I consiglieri di Romano dietro la spallata

Gianni Pennacchi

da Roma

Un fulmine a ciel sereno, una sortita maldestra e poco ponderata? In un primo momento è parso così, e lo sguardo imbarazzato di Gavino Angius che gli sedeva al fianco, come le reazioni del centrosinistra, ne davano la controprova. Ma la realtà è un’altra, perché semplicemente il capogruppo dei senatori Ds e gli altri non erano a conoscenza di quanto avrebbe dichiarato il leader dell’Unione. Il quale, del resto, non ha aggiunto né tolto una virgola alle quattro paginette con le quali s’è presentato a Palazzo Madama. L’obiettivo di mettere all’angolo il Quirinale, «stanare» Carlo Azeglio Ciampi lasciando intendere che ha vuoti di memoria o scheletri nell’armadio se controfirma la legge elettorale, era dunque meditata e soppesata, calcolata. Un calcolo esagerato, dunque controproducente? Nemmeno questo è vero. Anzi, Prodi e i suoi consiglieri cercavano proprio un tal risultato, consci che il Quirinale avrebbe trasudato quanto meno «irritazione». Perché convinti del cambio di vento, e che Ciampi non avrebbe più rinviato la nuova legge alle Camere. Dunque occorreva una «spallata», l’avviso pubblico che su questa partita Ciampi si gioca il favore del centrosinistra.
A paventare fortemente il rinvio alle Camere era il centrodestra, sino ad una settimana fa. Tant’è che era prevalsa la «linea Casini», quella cioè di approvare il ritorno al proporzionale così come uscito da Montecitorio, senza nemmeno una correzione pur giudicata utile, in modo che se il Quirinale si fosse messo d’intralcio la legge elettorale tornava indietro al più tardi a metà gennaio, in tempo utile perché si potesse approvarla per la seconda volta obbligando il capo dello Stato alla controfirma. «Vuoi che ce la rimandi indietro per le quote rosa? Sarebbe ridicolo», aveva spronato il presidente della Camera. L’Unione intanto si cullava nella certezza di un intervento dall’alto, ricevendo dal Colle segnali rassicuranti. Ricordate? In quei giorni la sinistra ventilava un nuovo settennato di Ciampi. Qualcosa però è cambiato, allorché Gianfranco Fini ha fatto suo il bis per Ciampi. Poi s’è esposto anche Gaetano Gifuni, il potente segretario generale, che più o meno ha fatto osservare: scusate, ma se rimandiamo indietro la legge, che figura ci faccio io, dopo che il più delle modifiche che avevo suggerito sono state accolte?
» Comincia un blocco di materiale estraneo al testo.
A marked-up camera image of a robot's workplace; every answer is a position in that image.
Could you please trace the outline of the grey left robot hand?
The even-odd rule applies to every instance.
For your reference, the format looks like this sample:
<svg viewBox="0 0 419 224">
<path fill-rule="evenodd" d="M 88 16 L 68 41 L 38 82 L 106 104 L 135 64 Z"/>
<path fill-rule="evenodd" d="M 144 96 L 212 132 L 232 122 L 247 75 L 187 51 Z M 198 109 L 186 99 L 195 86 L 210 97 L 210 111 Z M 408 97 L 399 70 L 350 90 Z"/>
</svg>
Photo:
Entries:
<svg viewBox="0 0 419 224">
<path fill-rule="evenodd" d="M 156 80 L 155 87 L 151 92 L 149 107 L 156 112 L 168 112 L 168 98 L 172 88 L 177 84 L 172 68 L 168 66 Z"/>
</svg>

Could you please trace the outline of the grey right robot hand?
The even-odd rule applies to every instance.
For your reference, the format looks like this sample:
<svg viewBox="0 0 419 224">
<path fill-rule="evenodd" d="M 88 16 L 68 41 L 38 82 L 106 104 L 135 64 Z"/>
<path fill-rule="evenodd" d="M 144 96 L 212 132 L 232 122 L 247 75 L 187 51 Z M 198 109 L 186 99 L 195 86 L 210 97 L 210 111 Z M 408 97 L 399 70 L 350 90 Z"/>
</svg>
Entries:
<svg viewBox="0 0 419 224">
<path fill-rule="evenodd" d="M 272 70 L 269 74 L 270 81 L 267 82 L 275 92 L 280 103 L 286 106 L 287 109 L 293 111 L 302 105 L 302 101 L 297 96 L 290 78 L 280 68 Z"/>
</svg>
Com’è come non è, da una settimana almeno i segnali tranquillizzanti s’erano interrotti.
Chi se n’è accorto, proponendo il contrattacco? Di alcuni, i più influenti, Prodi ha fatto ieri una citazione che non sembra casuale o involontaria: Franco Bassanini, costituzionalista che si fa sentire anche sul Colle; Andrea Manzella, storico consigliere di Ciampi ora un poco emarginato; e Natale D’Amico, che ha radici in Bankitalia come Dini e come Ciampi. Mentore e sodale di Prodi è poi Ricky Levi, nipote del celebre Arrigo, ora consigliere per le relazioni esterne del Quirinale. Bassanini, Manzella e Levi il giovane hanno consigliato e approvato l’intervento tenuto ieri da Prodi.
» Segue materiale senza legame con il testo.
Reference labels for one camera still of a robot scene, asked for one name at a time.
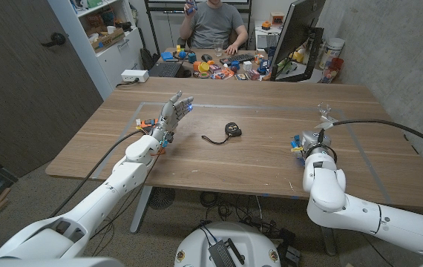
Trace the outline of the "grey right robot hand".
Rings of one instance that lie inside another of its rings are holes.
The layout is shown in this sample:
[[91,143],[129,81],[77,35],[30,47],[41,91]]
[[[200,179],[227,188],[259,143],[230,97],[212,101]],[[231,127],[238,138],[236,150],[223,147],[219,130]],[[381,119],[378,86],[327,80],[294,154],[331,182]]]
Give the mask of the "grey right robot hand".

Se il calcolo si rivelerà sballato? Non per Prodi, che incasserà in ogni caso. Se infatti Ciampi, «stanato», rinvierà la legge elettorale, il prof di Bologna se ne dirà l’artefice. Se invece quello firmerà, potrà additarlo come nemico del progresso e succube della destra, liberandosi così di un concorrente quando s’aprirà la corsa al Quirinale.